## What is expected:
Only the pictures are to be left out; return the rest of the data exactly as it stands.

## Information shown:
%%
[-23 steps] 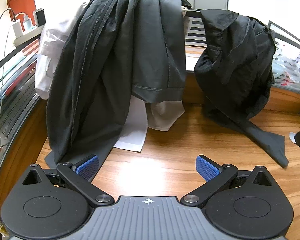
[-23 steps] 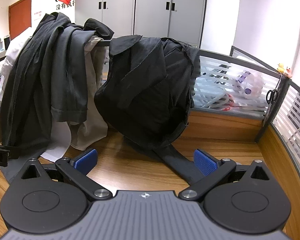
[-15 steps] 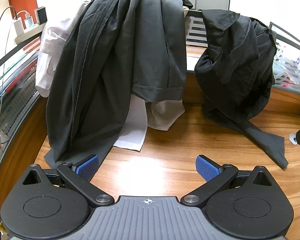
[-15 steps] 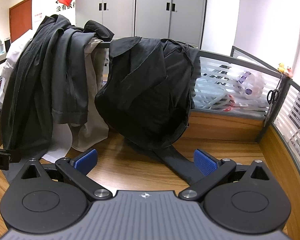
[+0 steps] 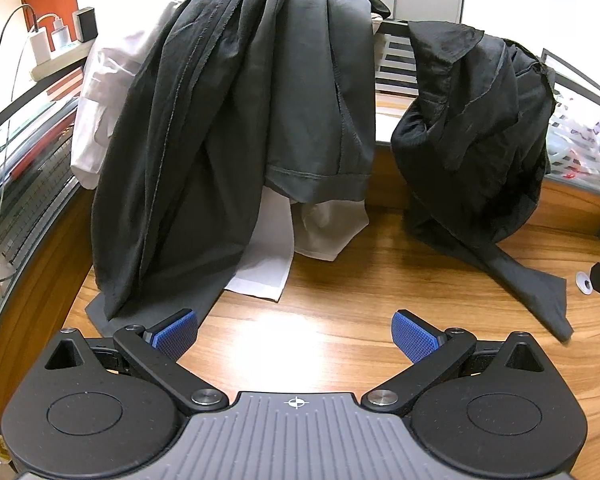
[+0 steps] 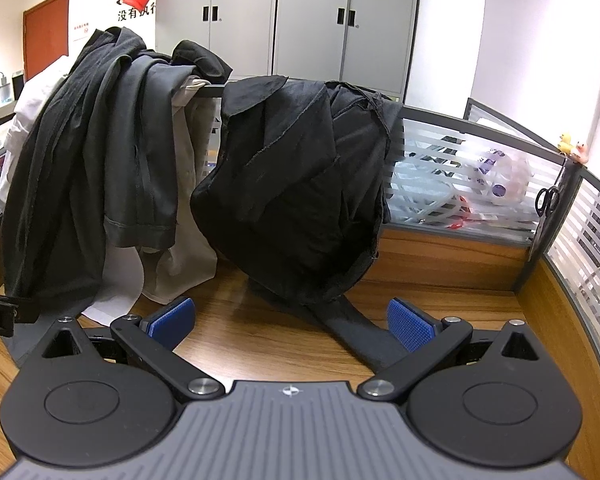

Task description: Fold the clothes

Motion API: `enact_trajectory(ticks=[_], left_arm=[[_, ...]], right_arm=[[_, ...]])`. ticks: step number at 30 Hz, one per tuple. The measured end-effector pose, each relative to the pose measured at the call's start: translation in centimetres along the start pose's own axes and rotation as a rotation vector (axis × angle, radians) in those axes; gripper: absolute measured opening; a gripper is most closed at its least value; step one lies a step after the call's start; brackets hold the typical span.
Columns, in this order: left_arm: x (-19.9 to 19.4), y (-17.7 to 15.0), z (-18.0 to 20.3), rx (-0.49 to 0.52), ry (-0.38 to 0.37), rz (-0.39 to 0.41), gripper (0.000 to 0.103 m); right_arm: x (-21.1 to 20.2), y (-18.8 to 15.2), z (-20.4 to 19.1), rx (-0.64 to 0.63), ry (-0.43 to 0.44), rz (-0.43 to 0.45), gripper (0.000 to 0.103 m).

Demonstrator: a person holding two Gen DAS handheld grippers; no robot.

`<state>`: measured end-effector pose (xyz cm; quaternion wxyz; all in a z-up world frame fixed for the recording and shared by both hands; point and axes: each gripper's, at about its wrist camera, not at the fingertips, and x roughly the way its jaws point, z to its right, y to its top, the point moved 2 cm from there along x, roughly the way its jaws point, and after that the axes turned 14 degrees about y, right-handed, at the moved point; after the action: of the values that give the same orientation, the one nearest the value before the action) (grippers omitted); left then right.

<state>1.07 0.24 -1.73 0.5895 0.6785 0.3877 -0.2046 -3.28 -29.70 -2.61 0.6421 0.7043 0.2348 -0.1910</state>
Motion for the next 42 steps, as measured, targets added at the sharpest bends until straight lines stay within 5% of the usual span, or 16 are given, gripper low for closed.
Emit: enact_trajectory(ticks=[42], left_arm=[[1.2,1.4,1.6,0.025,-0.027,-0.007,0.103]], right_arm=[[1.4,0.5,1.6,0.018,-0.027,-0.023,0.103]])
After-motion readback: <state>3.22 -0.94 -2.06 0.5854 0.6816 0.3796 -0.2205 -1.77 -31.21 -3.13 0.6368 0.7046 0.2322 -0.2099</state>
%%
## Your response:
[-23 steps] 
[-23 steps] 
[-15 steps] 
[-15 steps] 
[+0 steps] 
[+0 steps] 

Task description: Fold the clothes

Motion API: `enact_trajectory(ticks=[_], left_arm=[[_, ...]], right_arm=[[_, ...]])`. ticks: step number at 30 Hz, one per tuple. The measured end-effector pose, each relative to the pose measured at the call's start: translation in centimetres along the start pose's own axes and rotation as a rotation vector (axis × angle, radians) in those axes; gripper: absolute measured opening; a gripper is most closed at its least value; step one lies a step after the call's start; brackets hold the typical span.
Columns, in this order: left_arm: x (-19.9 to 19.4), y (-17.7 to 15.0), z (-18.0 to 20.3), rx (-0.49 to 0.52), ry (-0.38 to 0.37), rz (-0.39 to 0.41), gripper (0.000 to 0.103 m); right_arm: x (-21.1 to 20.2), y (-18.8 to 15.2), z (-20.4 to 19.1), rx (-0.64 to 0.63), ry (-0.43 to 0.44), rz (-0.43 to 0.45), gripper (0.000 to 0.103 m).

Demonstrator: a person holding two Gen DAS handheld grippers; no robot.

`<state>`: measured end-effector pose (xyz cm; quaternion wxyz; all in a z-up world frame fixed for the recording and shared by both hands; point and axes: each gripper's, at about its wrist camera, not at the fingertips, and x roughly the way its jaws point, z to its right, y to its top, the point moved 2 cm from there along x, roughly the way its jaws point, and after that the axes turned 14 degrees about y, right-handed, at the moved point; after the action: of the values that give the same orientation, the one nearest the value before the action) (grippers omitted); left then right.

<state>1.07 0.24 -1.73 0.5895 0.6785 0.3877 -0.2046 -3.28 -29.70 -2.61 0.6421 0.7043 0.2348 -0.1910</state>
Motion for the next 42 steps, as measured, targets added at the sharpest bends until straight lines stay within 5% of the usual span, or 16 are given, gripper low for closed.
Emit: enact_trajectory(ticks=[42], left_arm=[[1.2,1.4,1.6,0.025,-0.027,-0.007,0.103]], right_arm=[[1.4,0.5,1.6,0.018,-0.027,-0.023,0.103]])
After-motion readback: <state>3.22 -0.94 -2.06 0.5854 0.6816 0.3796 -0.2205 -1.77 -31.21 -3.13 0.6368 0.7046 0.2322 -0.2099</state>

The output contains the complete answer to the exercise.